Estimate of donor abundance in a multipexed bulk sample

Varibale to infer

psi: numpy.array (n_donor, ): The fractional abundance of each donor in the mixture
theta: numpy.array (n_GT, ): The alternative allele rate in each genotype category

param n_GT:
type n_GT:: int, number of genotype categories
param n_donor:
type n_donor:: int, number of donors in the mixture

LR_test(**kwargs)[source]

Likelihood ratio test for psi vector in a null hypothesis.

Use **kwargs for psi_null, AD, DP, GT_prob, log in vireoSNP.LikRatio_test() function. Note, AD, DP, GT_prob the same as the self.fit() function.

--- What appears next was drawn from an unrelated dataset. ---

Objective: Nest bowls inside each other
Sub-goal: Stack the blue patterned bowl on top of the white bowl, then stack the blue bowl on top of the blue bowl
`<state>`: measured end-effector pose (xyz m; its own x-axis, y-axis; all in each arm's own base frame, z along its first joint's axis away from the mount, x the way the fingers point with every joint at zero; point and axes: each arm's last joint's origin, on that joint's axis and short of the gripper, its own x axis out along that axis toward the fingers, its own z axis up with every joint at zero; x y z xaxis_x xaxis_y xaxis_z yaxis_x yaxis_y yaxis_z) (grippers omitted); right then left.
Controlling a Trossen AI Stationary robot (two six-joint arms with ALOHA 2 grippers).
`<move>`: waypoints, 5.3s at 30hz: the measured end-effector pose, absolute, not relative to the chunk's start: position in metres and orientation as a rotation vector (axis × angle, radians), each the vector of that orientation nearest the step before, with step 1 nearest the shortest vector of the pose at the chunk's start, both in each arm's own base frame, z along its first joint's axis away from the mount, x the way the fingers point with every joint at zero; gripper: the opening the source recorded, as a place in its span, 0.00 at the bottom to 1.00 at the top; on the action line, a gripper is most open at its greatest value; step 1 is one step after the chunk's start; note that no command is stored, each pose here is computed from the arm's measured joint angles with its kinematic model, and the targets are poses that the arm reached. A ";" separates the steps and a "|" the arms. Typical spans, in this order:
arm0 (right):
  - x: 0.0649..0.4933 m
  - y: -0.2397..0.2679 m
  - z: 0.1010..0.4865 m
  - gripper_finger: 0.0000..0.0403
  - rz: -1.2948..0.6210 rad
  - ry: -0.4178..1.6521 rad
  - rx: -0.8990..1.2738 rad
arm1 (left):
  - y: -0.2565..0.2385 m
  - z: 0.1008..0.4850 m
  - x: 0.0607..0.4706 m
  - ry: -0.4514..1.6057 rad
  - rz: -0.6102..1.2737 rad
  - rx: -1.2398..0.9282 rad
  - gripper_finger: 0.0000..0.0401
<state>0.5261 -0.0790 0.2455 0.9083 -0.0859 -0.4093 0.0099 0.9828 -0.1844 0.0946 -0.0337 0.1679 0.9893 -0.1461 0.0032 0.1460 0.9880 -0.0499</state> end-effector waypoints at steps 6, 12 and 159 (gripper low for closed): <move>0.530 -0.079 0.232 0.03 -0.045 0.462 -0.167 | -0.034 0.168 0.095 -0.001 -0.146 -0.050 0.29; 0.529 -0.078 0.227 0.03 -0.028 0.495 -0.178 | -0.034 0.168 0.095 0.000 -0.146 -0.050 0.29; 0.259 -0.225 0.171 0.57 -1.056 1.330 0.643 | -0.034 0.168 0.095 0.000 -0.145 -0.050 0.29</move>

__init__(n_donor, n_GT=3, psi_init=None, theta_init=[0.01, 0.5, 0.99])[source]

fit(AD, DP, GT_prob, max_iter=200, min_iter=5, epsilon_conv=0.001, learn_theta=True, delay_fit_theta=0, model='EM', verbose=False)[source]

Fit the unknown variable psi and theta with EM algorithm

Parameters:

AD (numpy.array, (n_variant, ), int) – The count vector for alternative allele in all variants
DP (numpy.array (n_variant, ), int) – The count vector for depths in all variants (i.e., two alleles)
GT_prob (numpy.array, (n_variants, n_donor, n_GT)) – The probability tensor for each genotype in each donor
learn_theta (bool) – Whether learn theta, otherwise use theta_init
delay_fit_theta (int) – The number of steps to delay in updating theta
max_iter (int) – Maximum number of iterations
min_iter – Minimum number of iterations
epsilon_conv (float) – Threshold for detecting convergence
model (string) – The algorithm used to fit the model. Only “EM” is supported for Expectation-Maximumization algorithm
verbose (bool) – Whether print out log info

LikRatio_test

vireoSNP.LikRatio_test(psi, psi_null, AD, DP, GT_prob, theta, log=False)[source]

Likelihood ratio test for psi vector in a null hypothesis. Please use the same AD, DP, and GT_prob as the fit() function.

Parameters:

psi (numpy.array (n_donor, )) – The fractional abundance of each donor in the mixture for alternative hypothesis
psi_null (numpy.array (n_donor, )) – The psi vector in a null hypothesis
AD (numpy.array, (n_variant, ), int) – The count vector for alternative allele in all variants
DP (numpy.array (n_variant, ), int) – The count vector for depths in all variants (i.e., two alleles)
GT_prob (numpy.array, (n_variants, n_donor, n_GT)) – The probability tensor for each genotype in each donor
theta (numpy.array (n_GT, )) – The alternative allele rate in each genotype category
log (bool) – If return p value in logarithm scale

Returns:

statistic (float) – The calculated chi2-statistic.
pvalue (float) – The single-tailed p-value.